A frase escrita no século passado por Agatha Christie, a autora de ficção mais vendida da história, poderia facilmente servir como metáfora para o momento atual da leitura no mundo.
Estudos conduzidos por instituições como a University College London e o Pew Research Center apontam que o tempo dedicado à leitura profunda tem diminuído nas últimas décadas, em grande parte devido à crescente influência do ambiente digital.
Com a ascensão das redes sociais, plataformas de streaming e conteúdos curtos, a leitura tradicionalmente associada ao tempo de concentração e silêncio passou a disputar espaço com formatos mais rápidos e fragmentados de entretenimento.
Esse cenário também se reflete no Brasil. Dados do Instituto Pró-Livro, na pesquisa Retratos da Leitura no Brasil (2024), indicam a redução do número de leitores e mudanças nos hábitos, com maior predominância do consumo digital.
Na contramão desse movimento, um fenômeno vem ganhando força no mercado editorial: o crescimento dos clubes do livro.
Esses grupos, que reúnem leitores para discutir obras e trocar experiências literárias, viveram um momento de grande popularidade nas décadas de 1970 e 1980. No Brasil, um dos exemplos mais emblemáticos foi o Círculo do Livro, clube de assinatura que chegou a reunir cerca de 800 mil participantes no país.

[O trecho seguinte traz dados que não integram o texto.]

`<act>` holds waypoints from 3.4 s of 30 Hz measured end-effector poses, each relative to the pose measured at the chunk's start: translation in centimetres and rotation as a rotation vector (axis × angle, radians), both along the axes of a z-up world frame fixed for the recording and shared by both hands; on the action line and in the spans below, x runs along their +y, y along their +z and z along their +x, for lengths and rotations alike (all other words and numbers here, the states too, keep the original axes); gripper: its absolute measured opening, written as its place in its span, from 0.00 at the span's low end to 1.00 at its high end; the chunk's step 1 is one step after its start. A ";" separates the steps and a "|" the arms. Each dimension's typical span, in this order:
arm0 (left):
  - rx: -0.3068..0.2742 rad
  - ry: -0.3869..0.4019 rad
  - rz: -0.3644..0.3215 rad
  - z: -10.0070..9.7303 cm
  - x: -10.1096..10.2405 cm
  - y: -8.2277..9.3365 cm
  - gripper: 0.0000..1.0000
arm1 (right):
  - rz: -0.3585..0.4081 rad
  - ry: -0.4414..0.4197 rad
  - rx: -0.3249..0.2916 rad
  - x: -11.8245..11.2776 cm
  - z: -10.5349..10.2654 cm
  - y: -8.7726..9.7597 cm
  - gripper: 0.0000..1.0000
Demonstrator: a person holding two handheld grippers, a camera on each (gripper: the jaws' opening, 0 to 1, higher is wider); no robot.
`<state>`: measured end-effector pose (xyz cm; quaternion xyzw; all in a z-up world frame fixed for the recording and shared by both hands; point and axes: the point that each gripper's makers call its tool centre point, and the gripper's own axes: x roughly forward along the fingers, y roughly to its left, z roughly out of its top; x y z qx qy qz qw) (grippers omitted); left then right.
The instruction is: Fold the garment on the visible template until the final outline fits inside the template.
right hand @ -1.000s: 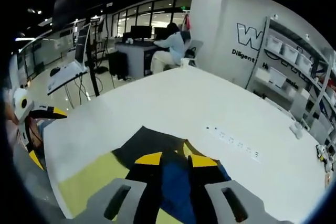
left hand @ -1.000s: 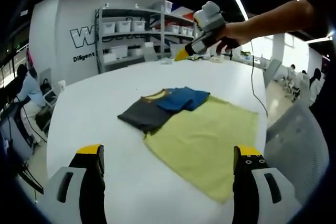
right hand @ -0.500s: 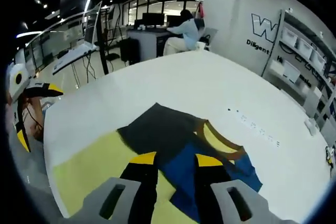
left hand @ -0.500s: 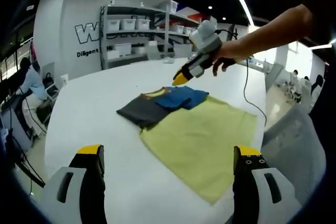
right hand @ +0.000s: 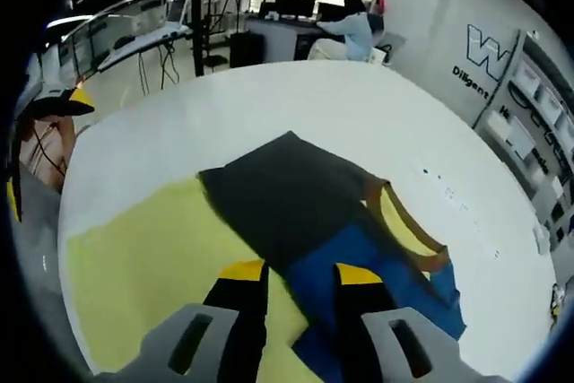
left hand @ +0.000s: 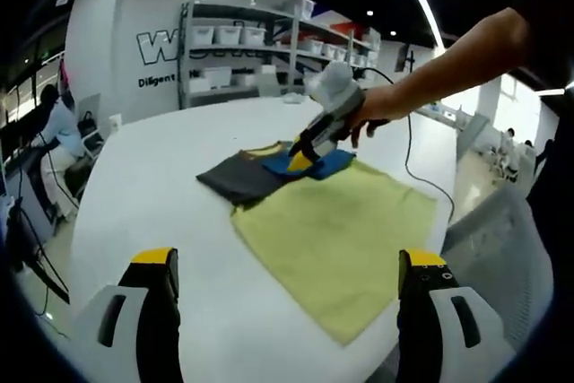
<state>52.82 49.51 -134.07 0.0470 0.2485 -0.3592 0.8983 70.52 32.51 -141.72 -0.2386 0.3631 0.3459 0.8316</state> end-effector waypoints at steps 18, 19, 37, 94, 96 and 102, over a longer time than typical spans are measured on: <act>0.021 0.074 -0.008 -0.4 2.0 -0.2 0.97 | 0.065 -0.170 0.061 -0.4 0.9 -2.0 0.00; 0.023 0.077 -0.012 -0.4 2.1 -0.2 0.97 | 0.076 -0.177 0.052 -0.4 1.1 -1.4 0.00; -0.059 0.061 -0.078 1.7 0.5 2.6 0.96 | 0.473 -0.349 -0.046 1.5 5.3 14.6 0.00; -0.016 -0.109 -0.002 4.9 -4.7 0.3 0.87 | 0.392 -0.255 -0.113 -7.4 -2.1 11.6 0.39; -0.013 -0.114 0.003 5.2 -5.0 0.0 0.87 | 0.383 -0.239 -0.114 -7.6 -2.7 11.4 0.45; 0.020 -0.132 0.007 5.8 -6.1 -1.0 0.83 | 0.345 -0.189 -0.127 -8.6 -5.3 10.5 0.60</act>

Agora, impulsionados por redes sociais, livrarias independentes, influenciadores literários e comunidades digitais, os clubes voltam a ganhar relevância, muitas vezes em formatos híbridos, combinando encontros presenciais e discussões online.
Além do incentivo à leitura, estudos em áreas como neurociência e psicologia cognitiva indicam que a dinâmica coletiva desses encontros estimula funções ligadas à memória, linguagem e interpretação, além de contribuir para a redução do estresse e o fortalecimento de vínculos sociais.

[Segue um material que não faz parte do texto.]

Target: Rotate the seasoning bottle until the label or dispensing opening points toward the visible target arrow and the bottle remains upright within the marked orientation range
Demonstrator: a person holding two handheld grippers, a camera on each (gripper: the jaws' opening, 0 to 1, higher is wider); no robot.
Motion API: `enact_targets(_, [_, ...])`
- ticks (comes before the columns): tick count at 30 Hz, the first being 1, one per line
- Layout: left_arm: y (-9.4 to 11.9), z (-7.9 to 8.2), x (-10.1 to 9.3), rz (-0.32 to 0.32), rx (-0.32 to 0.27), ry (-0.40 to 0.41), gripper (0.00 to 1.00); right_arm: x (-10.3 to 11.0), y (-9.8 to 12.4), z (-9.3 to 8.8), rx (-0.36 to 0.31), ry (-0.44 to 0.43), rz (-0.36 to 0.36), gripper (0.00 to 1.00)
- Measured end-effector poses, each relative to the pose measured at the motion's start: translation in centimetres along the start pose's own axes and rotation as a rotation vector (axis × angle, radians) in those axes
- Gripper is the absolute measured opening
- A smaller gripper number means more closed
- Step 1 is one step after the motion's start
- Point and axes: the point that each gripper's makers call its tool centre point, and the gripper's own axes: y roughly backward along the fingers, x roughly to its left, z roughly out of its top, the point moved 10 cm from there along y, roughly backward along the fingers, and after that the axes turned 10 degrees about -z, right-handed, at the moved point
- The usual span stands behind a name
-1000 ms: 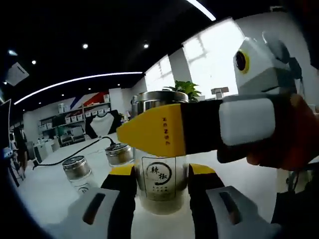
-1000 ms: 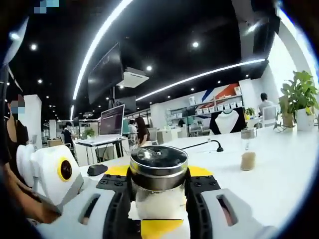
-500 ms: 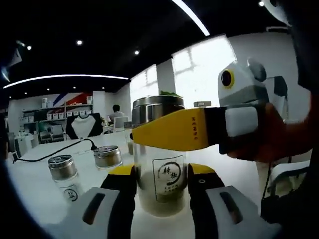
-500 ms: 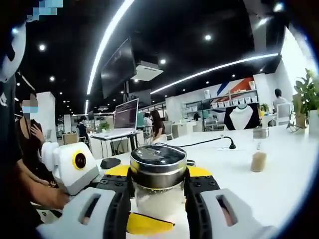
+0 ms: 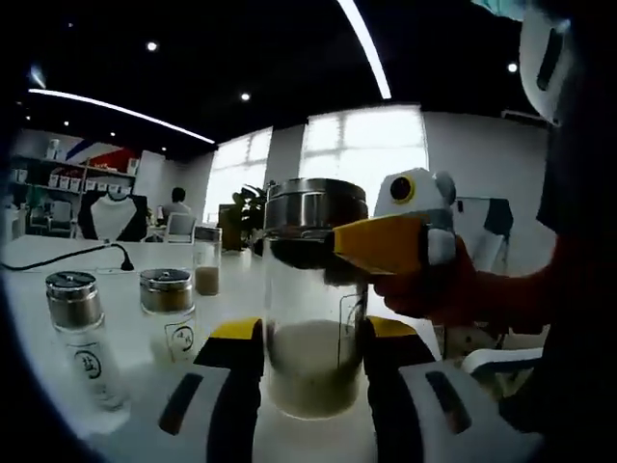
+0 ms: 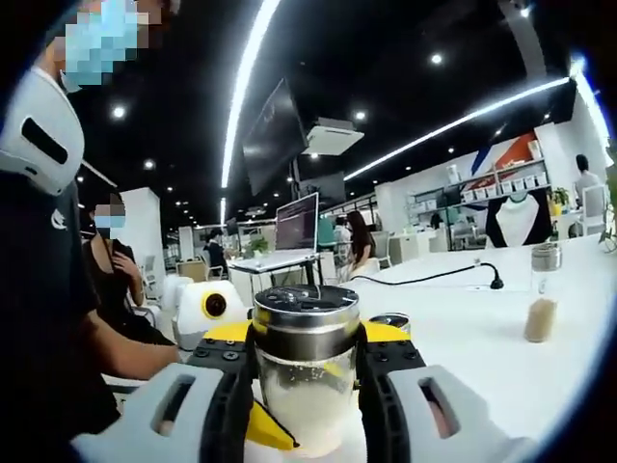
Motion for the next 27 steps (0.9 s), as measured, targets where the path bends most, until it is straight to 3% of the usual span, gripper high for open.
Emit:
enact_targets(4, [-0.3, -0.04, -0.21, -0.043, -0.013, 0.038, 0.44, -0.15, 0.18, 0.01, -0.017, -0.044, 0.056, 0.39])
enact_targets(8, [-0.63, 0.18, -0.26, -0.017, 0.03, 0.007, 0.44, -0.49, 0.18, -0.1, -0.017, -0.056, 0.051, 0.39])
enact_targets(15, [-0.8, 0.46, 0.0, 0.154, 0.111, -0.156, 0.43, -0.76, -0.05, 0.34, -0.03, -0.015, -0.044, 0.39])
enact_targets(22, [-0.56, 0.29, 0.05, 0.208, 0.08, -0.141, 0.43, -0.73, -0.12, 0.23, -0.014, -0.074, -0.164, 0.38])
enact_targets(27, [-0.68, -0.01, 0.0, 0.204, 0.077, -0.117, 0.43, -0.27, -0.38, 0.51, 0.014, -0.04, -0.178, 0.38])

Em um momento em que a solidão e o excesso de estímulos digitais fazem parte do cotidiano de muitas pessoas, os clubes de leitura surgem não apenas como espaços literários, mas também como comunidades de convivência cultural.

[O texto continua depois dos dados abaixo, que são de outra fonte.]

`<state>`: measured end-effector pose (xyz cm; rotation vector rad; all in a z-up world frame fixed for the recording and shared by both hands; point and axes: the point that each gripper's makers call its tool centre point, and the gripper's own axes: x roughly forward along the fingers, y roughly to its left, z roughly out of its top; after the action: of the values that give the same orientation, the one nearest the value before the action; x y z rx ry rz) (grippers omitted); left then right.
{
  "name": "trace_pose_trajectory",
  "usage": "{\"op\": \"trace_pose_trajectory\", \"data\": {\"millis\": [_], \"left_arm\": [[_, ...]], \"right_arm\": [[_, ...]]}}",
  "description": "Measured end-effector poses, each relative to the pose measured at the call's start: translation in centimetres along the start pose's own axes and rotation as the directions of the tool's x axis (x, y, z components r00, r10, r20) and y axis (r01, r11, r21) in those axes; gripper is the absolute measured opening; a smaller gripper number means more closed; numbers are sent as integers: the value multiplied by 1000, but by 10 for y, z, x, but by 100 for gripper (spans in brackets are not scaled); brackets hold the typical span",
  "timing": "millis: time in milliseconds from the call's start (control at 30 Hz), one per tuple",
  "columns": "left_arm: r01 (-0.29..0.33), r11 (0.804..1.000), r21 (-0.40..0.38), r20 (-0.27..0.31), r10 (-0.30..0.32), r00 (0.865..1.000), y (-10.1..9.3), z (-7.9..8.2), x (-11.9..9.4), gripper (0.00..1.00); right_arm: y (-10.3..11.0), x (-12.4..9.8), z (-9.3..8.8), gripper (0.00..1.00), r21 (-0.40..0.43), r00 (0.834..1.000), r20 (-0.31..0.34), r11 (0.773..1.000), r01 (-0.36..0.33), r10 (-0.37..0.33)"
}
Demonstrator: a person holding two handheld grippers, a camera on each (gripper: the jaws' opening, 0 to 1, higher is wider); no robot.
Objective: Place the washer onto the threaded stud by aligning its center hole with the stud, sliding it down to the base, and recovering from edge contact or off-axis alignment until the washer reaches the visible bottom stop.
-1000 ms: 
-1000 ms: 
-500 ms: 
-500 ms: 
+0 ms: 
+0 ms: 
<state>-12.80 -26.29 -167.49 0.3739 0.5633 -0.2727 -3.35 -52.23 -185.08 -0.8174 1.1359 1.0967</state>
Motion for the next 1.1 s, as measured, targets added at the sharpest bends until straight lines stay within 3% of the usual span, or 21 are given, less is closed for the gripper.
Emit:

Se o número de leitores diminuiu em diferentes partes do mundo, iniciativas coletivas mostram que o interesse pelos livros não desapareceu ele está se reorganizando.
Mais do que consumir histórias de forma individual, muitos leitores parecem buscar novamente aquilo que sempre fez parte da experiência literária: compartilhar interpretações, emoções e descobertas a partir das páginas de um livro.
E talvez seja justamente nessa dimensão coletiva que a leitura encontre um novo fôlego no século XXI.